* **Directions for this task**
No pictures should appear in the copy. Reproduce exactly the lines from the one containing "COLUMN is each" through the end of the material below.
Data extract Block Start
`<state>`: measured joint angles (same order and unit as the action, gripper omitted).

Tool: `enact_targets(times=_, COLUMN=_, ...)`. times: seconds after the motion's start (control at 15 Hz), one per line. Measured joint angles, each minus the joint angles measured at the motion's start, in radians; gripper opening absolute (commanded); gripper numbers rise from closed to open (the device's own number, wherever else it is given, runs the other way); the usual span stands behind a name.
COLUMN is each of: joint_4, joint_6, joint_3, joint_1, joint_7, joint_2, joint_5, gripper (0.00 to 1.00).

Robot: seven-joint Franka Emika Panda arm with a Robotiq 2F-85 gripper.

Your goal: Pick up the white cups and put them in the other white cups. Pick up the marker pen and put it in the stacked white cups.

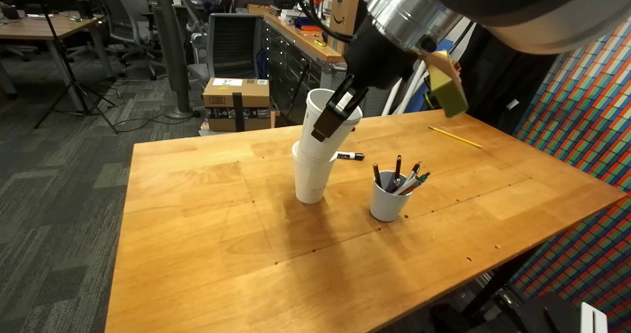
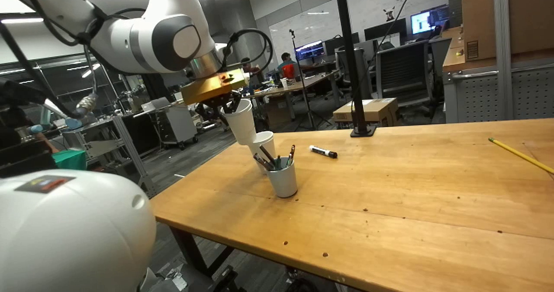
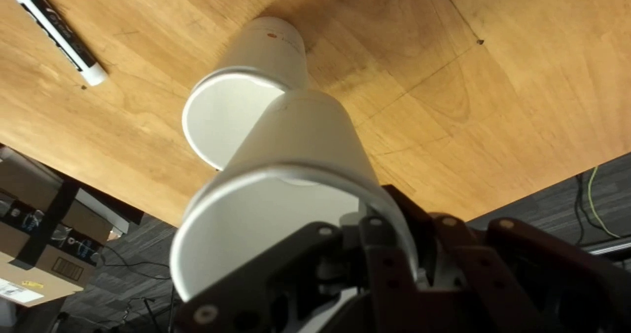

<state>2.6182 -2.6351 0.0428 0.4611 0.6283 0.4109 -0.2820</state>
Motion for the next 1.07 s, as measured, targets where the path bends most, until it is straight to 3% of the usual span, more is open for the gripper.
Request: enact_targets(times=1.07, joint_4=-0.098, joint_6=-0.018, joint_3=-0.005, joint_1=-0.03, joint_7=0.006, joint_2=-0.082, joint_5=0.0, gripper=0.02)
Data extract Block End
* **Finished exercise**
COLUMN is each of: joint_4, joint_6, joint_3, joint_1, joint_7, joint_2, joint_5, gripper (0.00 to 1.00).

Robot: seven-joint Franka Emika Panda arm with a Robotiq 2F-85 gripper.

Your goal: Pick up the white cups and put them in the other white cups. Pick up the marker pen and put it in the stacked white cups.


<state>2.6182 -2.6351 0.0428 0.4611 0.6283 0.4109 -0.2820</state>
Motion for the next 1.07 s, as measured, targets where the path bends most, until it is straight to 3% of the usual span, more is open for the gripper.
Request: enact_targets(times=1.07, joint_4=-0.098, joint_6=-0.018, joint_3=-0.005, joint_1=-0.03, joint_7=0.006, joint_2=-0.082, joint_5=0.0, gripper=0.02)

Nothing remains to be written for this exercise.